"When the blue gold dries up, you’re shit out of luck,” an avid camper told Freaks of the Sea frontman Chris Thompson while he was working at Columbia Sportswear. “I immediately thought that would make a great song title,” Thompson tells. “And I'm obsessed with hydration.”
True enough, Freaks of the Sea like to accompany their lush psychedelic soul music with oceanic images of waves crashing and the life flourishing underneath that white-capped, rollicking terrain.
“Blue Gold” is the young band’s fourth single in the last eight months and the release also completes their new EP, Western Medicine. Written, produced and recorded (with a little help from engineer and producer Gregg Williams—The Dandy Warhols, Blitzen Trapper, The Decemberists) by Thompson and Alec Berkley, “The song ended up being about growing old and coming to terms with things becoming dull,” Thompson explains. “Realizing there are a couple people in my life that haven't grown dull, we have evolved together. And that is so satisfying.”
Thompson and Berkley are one of those relationships. The pair “met in our early adolescence jamming at our friend Chet Malinow's house in SW Portland. (Chet now does all of the Freaks of the Sea visual design.) As we grew older, we headed in different directions,” Thompson tells. Each attended different colleges but were brought back together by a traumatic accident that affected their mutual friend Alex Agan (for whom the band recently held a successful, sold-out fundraiser at The Dandys’ Odditorium over the holidays).
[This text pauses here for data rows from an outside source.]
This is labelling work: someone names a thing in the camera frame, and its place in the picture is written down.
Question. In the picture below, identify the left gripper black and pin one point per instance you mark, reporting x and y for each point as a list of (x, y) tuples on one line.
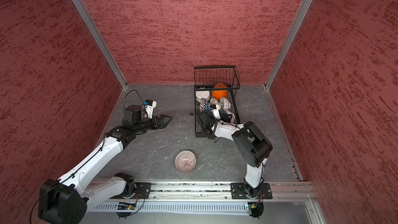
[(162, 122)]

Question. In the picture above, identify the red patterned bowl underneath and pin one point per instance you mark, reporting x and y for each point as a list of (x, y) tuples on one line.
[(214, 101)]

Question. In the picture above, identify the green patterned ceramic bowl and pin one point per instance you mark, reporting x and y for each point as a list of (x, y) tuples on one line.
[(225, 104)]

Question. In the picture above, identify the white pink bowl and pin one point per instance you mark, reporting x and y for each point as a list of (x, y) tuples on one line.
[(202, 95)]

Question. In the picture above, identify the orange plastic bowl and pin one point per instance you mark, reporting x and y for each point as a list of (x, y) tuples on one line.
[(220, 90)]

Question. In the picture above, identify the pink striped bowl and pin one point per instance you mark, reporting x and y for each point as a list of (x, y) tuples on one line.
[(185, 161)]

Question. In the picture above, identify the blue patterned ceramic bowl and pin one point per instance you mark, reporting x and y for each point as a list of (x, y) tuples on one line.
[(227, 116)]

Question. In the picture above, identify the orange patterned bowl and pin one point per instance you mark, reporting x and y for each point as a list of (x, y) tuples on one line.
[(204, 105)]

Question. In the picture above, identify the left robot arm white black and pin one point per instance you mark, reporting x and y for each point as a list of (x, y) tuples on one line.
[(67, 199)]

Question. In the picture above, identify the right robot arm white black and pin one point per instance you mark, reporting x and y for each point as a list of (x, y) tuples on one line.
[(252, 144)]

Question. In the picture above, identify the left corner aluminium profile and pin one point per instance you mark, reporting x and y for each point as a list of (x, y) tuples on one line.
[(88, 20)]

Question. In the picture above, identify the corner aluminium profile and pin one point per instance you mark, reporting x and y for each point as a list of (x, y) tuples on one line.
[(298, 19), (88, 20)]

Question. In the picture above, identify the right corner aluminium profile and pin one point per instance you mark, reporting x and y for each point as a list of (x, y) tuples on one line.
[(298, 19)]

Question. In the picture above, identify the black wire dish rack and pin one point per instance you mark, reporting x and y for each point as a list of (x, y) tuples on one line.
[(206, 77)]

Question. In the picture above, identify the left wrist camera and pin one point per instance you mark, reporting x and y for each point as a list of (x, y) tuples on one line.
[(149, 106)]

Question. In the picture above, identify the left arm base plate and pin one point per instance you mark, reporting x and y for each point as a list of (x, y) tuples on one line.
[(140, 191)]

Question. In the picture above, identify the aluminium mounting rail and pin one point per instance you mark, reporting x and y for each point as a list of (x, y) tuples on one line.
[(208, 191)]

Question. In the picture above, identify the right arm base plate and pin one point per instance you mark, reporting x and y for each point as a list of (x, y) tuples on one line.
[(239, 191)]

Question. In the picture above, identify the white perforated cable duct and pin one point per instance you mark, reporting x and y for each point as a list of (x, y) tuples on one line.
[(223, 208)]

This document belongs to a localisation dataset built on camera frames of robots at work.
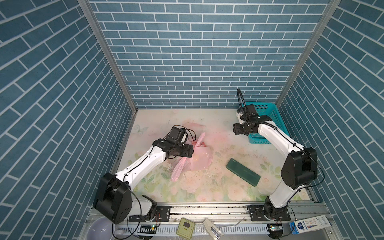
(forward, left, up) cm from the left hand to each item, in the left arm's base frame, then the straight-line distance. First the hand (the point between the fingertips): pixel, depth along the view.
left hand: (188, 150), depth 84 cm
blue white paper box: (-35, -58, -10) cm, 69 cm away
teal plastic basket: (+38, -62, -6) cm, 73 cm away
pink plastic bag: (-3, -8, -6) cm, 10 cm away
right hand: (+14, -30, +4) cm, 33 cm away
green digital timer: (-35, +1, -10) cm, 37 cm away
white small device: (-37, -13, -10) cm, 41 cm away
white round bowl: (-34, +41, -13) cm, 55 cm away
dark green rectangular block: (-9, -33, -10) cm, 35 cm away
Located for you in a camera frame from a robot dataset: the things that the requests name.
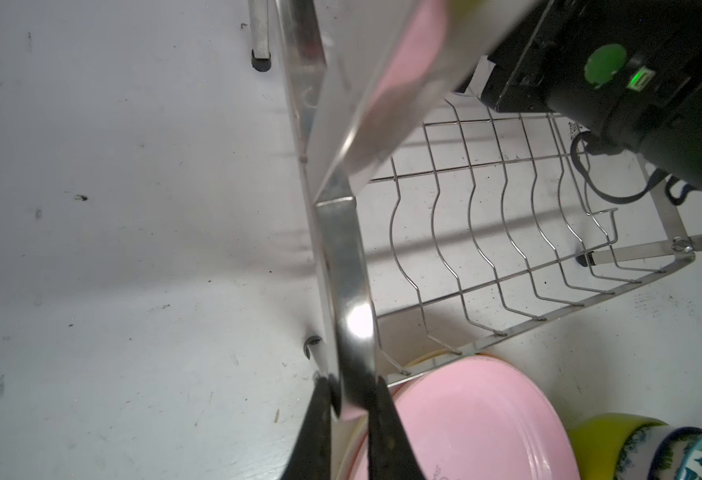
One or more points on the silver two-tier dish rack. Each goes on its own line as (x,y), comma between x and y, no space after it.
(439,227)

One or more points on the pink plate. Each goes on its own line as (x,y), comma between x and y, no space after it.
(482,418)

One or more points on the lime green bowl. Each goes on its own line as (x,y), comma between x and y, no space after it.
(598,441)

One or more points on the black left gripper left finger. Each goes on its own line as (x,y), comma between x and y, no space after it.
(312,454)

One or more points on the yellow plate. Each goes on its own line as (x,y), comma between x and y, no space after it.
(359,433)

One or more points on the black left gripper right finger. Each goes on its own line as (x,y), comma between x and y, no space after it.
(390,454)

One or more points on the blue white floral bowl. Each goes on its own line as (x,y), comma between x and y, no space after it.
(654,452)

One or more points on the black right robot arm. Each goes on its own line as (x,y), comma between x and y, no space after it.
(629,72)

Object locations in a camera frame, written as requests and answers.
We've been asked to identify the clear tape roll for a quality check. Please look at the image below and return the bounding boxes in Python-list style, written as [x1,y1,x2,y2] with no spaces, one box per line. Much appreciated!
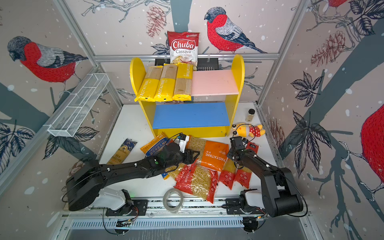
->
[162,188,184,214]

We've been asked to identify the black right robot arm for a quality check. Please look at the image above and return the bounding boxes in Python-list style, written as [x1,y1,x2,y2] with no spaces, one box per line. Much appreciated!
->
[227,137,304,217]

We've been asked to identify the red macaroni bag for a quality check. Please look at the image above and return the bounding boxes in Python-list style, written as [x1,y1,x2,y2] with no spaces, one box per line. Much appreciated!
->
[174,164,219,204]
[162,163,191,182]

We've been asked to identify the yellow shelf pink blue boards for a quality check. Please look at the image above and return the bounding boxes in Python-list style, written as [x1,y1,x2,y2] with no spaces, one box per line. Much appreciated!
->
[139,55,245,138]

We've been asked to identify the red spaghetti bag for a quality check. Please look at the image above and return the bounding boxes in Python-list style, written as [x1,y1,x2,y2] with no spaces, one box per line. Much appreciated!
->
[219,159,236,190]
[234,142,259,189]

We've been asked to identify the red macaroni bag upper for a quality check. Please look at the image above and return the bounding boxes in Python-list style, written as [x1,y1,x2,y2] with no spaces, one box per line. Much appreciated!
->
[162,163,191,182]

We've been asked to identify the yellow plush toy red dress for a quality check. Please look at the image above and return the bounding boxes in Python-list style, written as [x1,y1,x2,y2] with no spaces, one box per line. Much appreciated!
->
[232,123,266,138]

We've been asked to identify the red Chuba cassava chips bag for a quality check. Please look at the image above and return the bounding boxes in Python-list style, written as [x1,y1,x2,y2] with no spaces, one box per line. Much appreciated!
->
[167,31,200,71]

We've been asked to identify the yellow Pastatime spaghetti bag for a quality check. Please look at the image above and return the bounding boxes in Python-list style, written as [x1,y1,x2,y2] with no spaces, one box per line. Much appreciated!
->
[154,64,178,102]
[135,66,163,102]

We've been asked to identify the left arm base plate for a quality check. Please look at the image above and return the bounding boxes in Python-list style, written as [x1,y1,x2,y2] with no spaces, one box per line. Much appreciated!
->
[105,200,149,217]

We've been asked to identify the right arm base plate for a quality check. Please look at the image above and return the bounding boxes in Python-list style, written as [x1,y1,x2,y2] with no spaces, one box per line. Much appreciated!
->
[222,198,266,216]

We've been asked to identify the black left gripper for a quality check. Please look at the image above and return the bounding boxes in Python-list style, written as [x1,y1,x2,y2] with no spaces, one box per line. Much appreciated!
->
[165,147,201,169]

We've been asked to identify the black rack behind shelf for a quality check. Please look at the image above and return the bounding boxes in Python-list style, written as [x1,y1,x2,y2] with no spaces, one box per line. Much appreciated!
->
[155,58,219,71]

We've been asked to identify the white wire mesh basket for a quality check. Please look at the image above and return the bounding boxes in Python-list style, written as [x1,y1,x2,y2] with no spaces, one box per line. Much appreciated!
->
[48,73,110,137]

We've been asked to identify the red macaroni bag lower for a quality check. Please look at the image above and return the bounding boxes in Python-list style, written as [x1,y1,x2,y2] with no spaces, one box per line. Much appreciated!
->
[174,164,219,204]

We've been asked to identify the small spice jar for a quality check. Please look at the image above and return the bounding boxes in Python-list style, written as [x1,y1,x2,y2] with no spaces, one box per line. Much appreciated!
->
[246,109,256,123]

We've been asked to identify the orange Pastatime pasta bag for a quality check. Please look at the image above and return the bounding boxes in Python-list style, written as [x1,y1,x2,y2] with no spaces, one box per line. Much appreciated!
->
[187,136,229,172]

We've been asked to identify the dark blue spaghetti bag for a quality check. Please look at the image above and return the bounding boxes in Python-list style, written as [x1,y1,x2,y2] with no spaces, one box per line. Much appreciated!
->
[107,139,137,165]

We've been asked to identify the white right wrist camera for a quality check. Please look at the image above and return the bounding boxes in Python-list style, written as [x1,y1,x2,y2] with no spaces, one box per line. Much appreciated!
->
[230,136,246,151]

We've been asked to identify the blue orange pasta bag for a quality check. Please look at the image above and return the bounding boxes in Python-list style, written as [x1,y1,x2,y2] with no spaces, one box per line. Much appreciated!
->
[141,133,169,179]

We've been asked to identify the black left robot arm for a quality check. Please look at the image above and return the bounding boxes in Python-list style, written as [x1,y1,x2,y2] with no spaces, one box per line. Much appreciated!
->
[65,143,200,212]

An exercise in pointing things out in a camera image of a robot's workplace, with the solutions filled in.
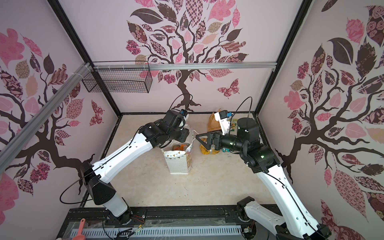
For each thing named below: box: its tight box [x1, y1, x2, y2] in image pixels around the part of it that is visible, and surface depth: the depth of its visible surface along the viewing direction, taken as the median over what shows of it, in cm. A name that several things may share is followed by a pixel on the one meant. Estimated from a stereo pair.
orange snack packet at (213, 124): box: [207, 108, 222, 133], surface depth 109 cm
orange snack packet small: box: [173, 144, 189, 151], surface depth 97 cm
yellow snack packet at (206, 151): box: [200, 144, 220, 155], surface depth 94 cm
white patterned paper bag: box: [161, 130, 198, 175], surface depth 74 cm
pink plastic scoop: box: [72, 218, 86, 240], surface depth 70 cm
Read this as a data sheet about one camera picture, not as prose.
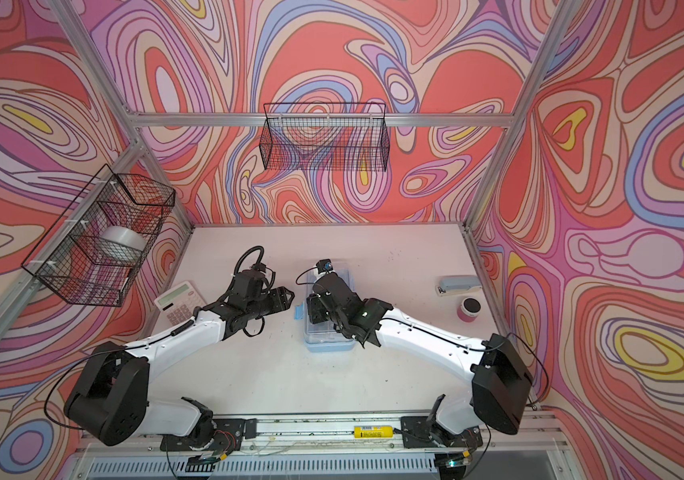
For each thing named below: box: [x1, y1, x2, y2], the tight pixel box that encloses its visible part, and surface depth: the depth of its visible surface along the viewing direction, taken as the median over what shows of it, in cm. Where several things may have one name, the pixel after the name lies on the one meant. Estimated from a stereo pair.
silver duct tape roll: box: [99, 226, 148, 265], surface depth 74 cm
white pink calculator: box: [154, 281, 207, 326], surface depth 97 cm
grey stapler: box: [435, 275, 482, 297], surface depth 101 cm
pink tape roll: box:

While Agan was hospitalized, Thompson ended up on Berkley’s couch in Long Beach, Calif.
“During that stay, I had a major epiphany: I decided to dedicate my life to starting a band used to spread empathy and understanding to those who feel alone in this world,” Thompson says. “That fateful trip to California, Alec and I recorded ‘Twice the Woman’ together, and thus started Freaks of the Sea.”
“This year we returned to Portland,” Thompson says. “The fundraiser was very much full circle for us.” Currently in the studio recording their first full-length album Apocalyptically Beautiful with local hip-hop producer Skelli Skell (known for his work with Old Grape God), “We will continue to play shows in Portland throughout 2018.”